Complexe d’Olembé : 250 milliards, entre prétention et condamnation !
Depuis quelques jours, une rumeur persistante enflamme la toile et une partie de la presse : le Cameroun aurait été définitivement condamné par un tribunal international à verser la somme astronomique de 250 milliards de FCFA, entre pretention de Piccini et la condamnation de quoi s’ agit il ??
Il convient de le dire d’emblée avec clarté : cette information est fausse. Aucune juridiction arbitrale n’a encore prononcé une telle sentence exécutoire contre l’État du Cameroun.

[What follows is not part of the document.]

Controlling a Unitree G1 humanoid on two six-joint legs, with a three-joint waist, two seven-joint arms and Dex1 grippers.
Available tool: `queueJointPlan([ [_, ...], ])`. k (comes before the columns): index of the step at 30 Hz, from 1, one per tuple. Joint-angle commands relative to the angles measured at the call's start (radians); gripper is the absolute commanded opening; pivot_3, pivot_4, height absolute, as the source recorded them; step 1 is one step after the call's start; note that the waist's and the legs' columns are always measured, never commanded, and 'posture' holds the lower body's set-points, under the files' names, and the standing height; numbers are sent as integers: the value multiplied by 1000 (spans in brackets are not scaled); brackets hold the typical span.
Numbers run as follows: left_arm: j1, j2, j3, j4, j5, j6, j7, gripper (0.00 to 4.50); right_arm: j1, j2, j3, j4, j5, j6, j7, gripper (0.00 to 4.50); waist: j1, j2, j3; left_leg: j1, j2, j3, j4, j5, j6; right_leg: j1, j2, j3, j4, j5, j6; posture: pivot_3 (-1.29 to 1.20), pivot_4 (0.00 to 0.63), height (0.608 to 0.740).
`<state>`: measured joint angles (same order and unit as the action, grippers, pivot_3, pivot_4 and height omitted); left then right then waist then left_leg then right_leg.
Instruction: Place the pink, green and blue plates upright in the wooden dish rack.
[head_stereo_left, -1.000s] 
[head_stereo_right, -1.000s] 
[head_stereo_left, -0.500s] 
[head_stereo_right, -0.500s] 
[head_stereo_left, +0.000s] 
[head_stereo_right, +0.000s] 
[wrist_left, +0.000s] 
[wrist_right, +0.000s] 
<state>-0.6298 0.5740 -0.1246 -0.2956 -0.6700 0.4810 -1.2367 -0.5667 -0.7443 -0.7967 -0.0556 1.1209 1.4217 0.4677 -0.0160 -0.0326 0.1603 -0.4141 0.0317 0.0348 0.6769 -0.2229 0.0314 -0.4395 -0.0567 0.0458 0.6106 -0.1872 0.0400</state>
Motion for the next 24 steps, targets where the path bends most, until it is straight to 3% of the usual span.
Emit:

La réalité juridique est tout autre. Ce montant de 250 milliards de FCFA correspond aux prétentions financières et indemnités réclamées par le groupe italien Gruppo Piccini, ancien prestataire dont le contrat a été résilié en 2019. Saisi dans le cadre d’une procédure d’arbitrage international notamment devant le CIRDI, l’ex-constructeur formule des exigences maximalistes. Mais une prétention unilatérale dans un prétoire ne constitue en rien un jugement définitif. Le dossier contentieux suit son cours, et la défense camerounaise fait valoir ses arguments avec fermeté.
Le début de l’ Affaire
Attribué à l’origine pour un montant de 163 milliards de FCFA, le projet du complexe sportif d’Olembé devait être la vitrine de la CAN Cameroun 2021. Pourtant, malgré le versement de 113 milliards de FCFA de fonds publics, le chantier s’est rapidement enlisé dans des retards répétés et insoutenables au vu des délais, une sous-traitance opaque et des manquements contractuels caractérisés. Face à cette défaillance flagrante, le gouvernement a prononcé la résiliation du contrat en novembre 2019.
Cependant, la gestion de ce projet s’est transformée en un véritable gouffre financier. Après l’éviction de Piccini en 2019, l’État du Cameroun a signé en 2020 un contrat d’achèvement de 55 milliards de FCFA avec l’entreprise canadienne Magil Construction. Sur ce montant, le gouvernement indique avoir effectivement versé 42 milliards de FCFA à Magil (dont 38 milliards issus d’un prêt de la Standard Chartered Bank) avant la résiliation de leur convention. Ce total porté à 155 milliards de FCFA n’a pourtant pas permis de terminer le complexe : sur l’enveloppe initiale prévue, il ne reste désormais que près de 8 milliards de FCFA. L’ONIES a donc récemment annoncé la reprise des travaux d’achèvement et d’entretien en régie directe, confiée à une entreprise privée.
Le complexe d’Olembé comme « l’Immeuble de la Mort »
Le destin de ce joyau architectural ne s’arrêtera pas au chapitre des querelles juridiques. Le gouvernement a pris le taureau par les cornes en confiant la gestion et le parachèvement des infrastructures sportives à l’ Office National des Infrastructures et Équipements Sportifs (ONIES). Avec une feuille de route claire, l’ONIES s’attelle méthodiquement à lever les contraintes techniques et à achever les ouvrages annexes pour faire de ce complexe la fierté nationale voulue par le Président de la République, Paul Biya.
L’histoire urbaine du Cameroun rappelle que les grands projets connaissent parfois des trajectoires mouvementées. Chacun se souvient de la célèbre ossature abandonnée au cœur de Yaoundé, longtemps surnommée « l’Immeuble de la mort ». Après des années d’incertitudes et de faux pas, la volonté politique l’a transformée en l’actuel **Immeuble Émergence**, fierté du paysage administratif de la capitale.
Il en ira de même pour Olembé. Loin des spéculations alarmistes et des condamnations imaginaires, le Cameroun surmontera les écueils contentieux et offrira à sa jeunesse le somptueux complexe sportif qu’elle mérite.